===== TASK INPUT

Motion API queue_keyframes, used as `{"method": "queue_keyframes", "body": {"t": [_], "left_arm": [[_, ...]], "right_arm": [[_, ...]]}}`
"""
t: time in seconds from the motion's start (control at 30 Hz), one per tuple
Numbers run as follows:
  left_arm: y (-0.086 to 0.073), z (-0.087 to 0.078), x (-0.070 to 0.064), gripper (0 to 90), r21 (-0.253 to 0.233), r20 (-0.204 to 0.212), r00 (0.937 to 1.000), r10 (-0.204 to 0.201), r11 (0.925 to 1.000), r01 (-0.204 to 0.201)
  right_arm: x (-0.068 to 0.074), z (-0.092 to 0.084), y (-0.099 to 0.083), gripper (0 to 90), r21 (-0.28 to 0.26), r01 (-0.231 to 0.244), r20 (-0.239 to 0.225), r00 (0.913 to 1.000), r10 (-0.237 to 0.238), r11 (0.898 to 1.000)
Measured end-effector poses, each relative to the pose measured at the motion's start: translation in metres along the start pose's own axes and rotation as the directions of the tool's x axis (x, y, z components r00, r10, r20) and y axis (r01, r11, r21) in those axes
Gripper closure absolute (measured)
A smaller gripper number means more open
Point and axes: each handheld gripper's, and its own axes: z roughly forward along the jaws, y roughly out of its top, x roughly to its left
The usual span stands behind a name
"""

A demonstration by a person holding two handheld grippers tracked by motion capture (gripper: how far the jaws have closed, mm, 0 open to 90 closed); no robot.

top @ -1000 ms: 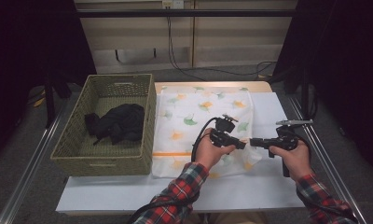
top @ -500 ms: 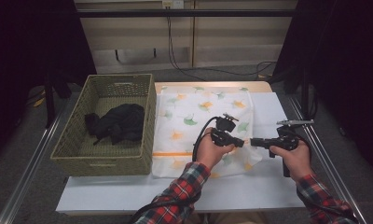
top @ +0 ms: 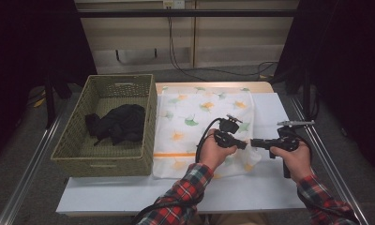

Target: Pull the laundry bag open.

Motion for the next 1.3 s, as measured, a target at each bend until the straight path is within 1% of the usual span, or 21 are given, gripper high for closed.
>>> {"method": "queue_keyframes", "body": {"t": [0.03,0.07,0.1,0.13,0.17,0.2,0.3,0.47,0.5,0.53,0.57,0.63,0.77,0.83,0.9,1.0,1.07,1.1,1.13,1.17,1.3], "left_arm": [[-0.0001,-0.0004,0.0003,89.4,0.003,0.001,0.9999,0.012,0.9999,-0.012],[-0.0008,0.0000,-0.0008,89.5,-0.010,-0.001,1.0000,0.003,0.9999,-0.003],[-0.0014,-0.0012,0.0000,89.6,-0.007,0.001,0.9998,0.021,0.9998,-0.021],[-0.0019,-0.0008,-0.0013,89.7,-0.026,0.001,0.9999,0.013,0.9996,-0.013],[-0.0028,-0.0021,-0.0003,89.7,-0.026,-0.005,0.9992,0.040,0.9989,-0.040],[-0.0034,-0.0021,-0.0010,89.8,-0.039,-0.008,0.9995,0.030,0.9988,-0.030],[-0.0038,-0.0031,-0.0016,89.7,-0.025,-0.021,0.9989,0.042,0.9988,-0.043],[-0.0051,0.0005,-0.0018,88.8,-0.037,-0.022,0.9995,0.023,0.9990,-0.024],[-0.0050,0.0006,-0.0007,88.2,-0.027,-0.024,0.9988,0.043,0.9987,-0.044],[-0.0055,0.0019,-0.0012,86.4,-0.042,-0.026,0.9987,0.044,0.9981,-0.045],[-0.0056,0.0023,-0.0006,86.0,-0.040,-0.020,0.9980,0.060,0.9974,-0.060],[-0.0055,0.0027,-0.0012,85.2,-0.039,-0.029,0.9974,0.067,0.9969,-0.068],[-0.0051,0.0035,0.0002,89.5,-0.024,-0.024,0.9980,0.058,0.9980,-0.058],[-0.0050,0.0042,-0.0012,89.9,-0.034,-0.023,0.9994,0.025,0.9991,-0.026],[-0.0045,0.0031,-0.0012,90.0,-0.018,-0.027,0.9988,0.040,0.9990,-0.040],[-0.0035,0.0020,-0.0027,90.0,-0.007,-0.031,0.9992,0.024,0.9997,-0.024],[-0.0029,0.0011,-0.0043,90.0,-0.011,-0.030,0.9995,0.002,0.9999,-0.002],[-0.0023,-0.0004,-0.0038,90.0,-0.005,-0.026,0.9996,0.014,0.9999,-0.015],[-0.0016,-0.0017,-0.0045,90.0,-0.003,-0.030,0.9995,0.013,0.9999,-0.013],[-0.0012,-0.0026,-0.0046,90.0,-0.001,-0.026,0.9996,0.013,0.9999,-0.013],[0.0002,-0.0054,-0.0027,90.0,-0.008,-0.007,0.9998,-0.018,0.9998,0.018]], "right_arm": [[0.0000,0.0001,0.0000,87.2,0.000,0.000,0.000,1.0000,0.000,1.000],[0.0001,0.0000,-0.0001,87.2,0.000,-0.002,-0.001,1.0000,0.002,1.000],[0.0001,-0.0002,0.0000,87.2,-0.001,-0.001,-0.005,1.0000,0.001,1.000],[0.0000,-0.0003,0.0000,87.2,-0.001,-0.002,-0.006,1.0000,0.002,1.000],[-0.0003,-0.0004,0.0001,87.2,-0.003,-0.001,-0.005,1.0000,0.001,1.000],[-0.0002,-0.0008,0.0004,87.2,-0.005,-0.006,-0.010,0.9999,0.006,1.000],[0.0002,-0.0007,0.0006,87.2,-0.007,-0.005,-0.011,0.9999,0.005,1.000],[-0.0010,0.0000,-0.0004,87.2,-0.005,-0.009,-0.007,0.9999,0.009,1.000],[-0.0009,0.0001,-0.0004,87.2,-0.003,-0.010,-0.008,0.9999,0.010,1.000],[-0.0008,0.0000,-0.0004,87.2,-0.002,-0.008,-0.007,0.9999,0.008,1.000],[-0.0009,-0.0004,-0.0003,87.2,-0.004,-0.008,-0.007,0.9999,0.008,1.000],[-0.0011,-0.0008,-0.0001,87.2,-0.004,-0.011,-0.008,0.9999,0.011,1.000],[-0.0007,-0.0004,-0.0002,87.2,-0.006,-0.011,-0.012,0.9999,0.011,1.000],[-0.0007,-0.0003,-0.0002,87.2,-0.007,-0.011,-0.013,0.9998,0.011,1.000],[-0.0009,-0.0009,-0.0003,87.3,-0.001,-0.023,-0.016,0.9996,0.023,1.000],[-0.0015,-0.0018,-0.0002,87.3,0.003,-0.032,-0.019,0.9993,0.032,0.999],[-0.0018,-0.0019,-0.0005,87.4,0.002,-0.026,-0.019,0.9995,0.026,1.000],[-0.0020,-0.0026,-0.0006,87.4,0.003,-0.026,-0.019,0.9995,0.026,1.000],[-0.0020,-0.0032,-0.0005,87.4,0.004,-0.028,-0.021,0.9994,0.028,1.000],[-0.0022,-0.0038,-0.0004,87.4,0.003,-0.029,-0.025,0.9993,0.029,1.000],[-0.0028,-0.0057,-0.0004,87.4,0.001,-0.037,-0.023,0.9991,0.037,0.999]]}}
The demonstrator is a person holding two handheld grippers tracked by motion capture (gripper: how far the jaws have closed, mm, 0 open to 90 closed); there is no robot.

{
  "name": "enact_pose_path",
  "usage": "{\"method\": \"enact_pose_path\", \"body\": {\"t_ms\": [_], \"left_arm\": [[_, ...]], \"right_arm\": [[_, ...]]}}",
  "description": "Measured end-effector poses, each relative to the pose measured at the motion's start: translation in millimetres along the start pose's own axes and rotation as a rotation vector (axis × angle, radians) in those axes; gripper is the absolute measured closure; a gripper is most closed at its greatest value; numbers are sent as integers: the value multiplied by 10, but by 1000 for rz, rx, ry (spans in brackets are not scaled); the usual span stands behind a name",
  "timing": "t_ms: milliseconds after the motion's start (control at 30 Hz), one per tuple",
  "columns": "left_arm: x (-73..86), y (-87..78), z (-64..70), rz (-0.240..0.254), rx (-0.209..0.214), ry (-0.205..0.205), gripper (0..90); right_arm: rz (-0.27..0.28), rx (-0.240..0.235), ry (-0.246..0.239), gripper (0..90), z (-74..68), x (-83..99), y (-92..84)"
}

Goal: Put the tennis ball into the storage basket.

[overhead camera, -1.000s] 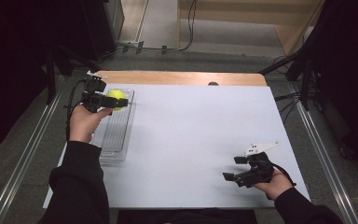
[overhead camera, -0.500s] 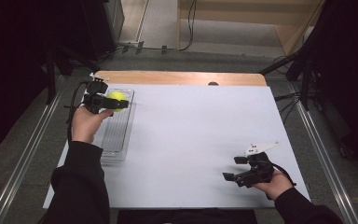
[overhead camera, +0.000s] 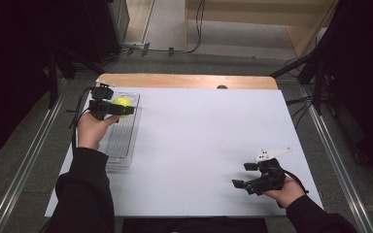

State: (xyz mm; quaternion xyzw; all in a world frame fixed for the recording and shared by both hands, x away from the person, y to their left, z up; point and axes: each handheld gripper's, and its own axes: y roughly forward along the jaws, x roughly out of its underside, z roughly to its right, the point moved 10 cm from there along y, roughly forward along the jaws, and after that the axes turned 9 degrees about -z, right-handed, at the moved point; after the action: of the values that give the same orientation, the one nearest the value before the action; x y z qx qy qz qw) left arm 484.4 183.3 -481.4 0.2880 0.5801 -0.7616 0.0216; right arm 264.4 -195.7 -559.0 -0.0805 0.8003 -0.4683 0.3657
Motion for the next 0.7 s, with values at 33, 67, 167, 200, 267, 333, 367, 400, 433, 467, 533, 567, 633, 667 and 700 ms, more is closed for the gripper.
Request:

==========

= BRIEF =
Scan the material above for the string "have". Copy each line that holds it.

= WRITTEN RESPONSE =
A demonstration by a person holding two handheld grippers tracked by motion capture (gripper: how far the jaws have closed, mm, 0 open to 90 closed); no robot.
The demonstrator is a person holding two handheld grippers tracked by motion capture (gripper: how far the jaws have closed, mm, 0 open to 90 closed); there is no robot.

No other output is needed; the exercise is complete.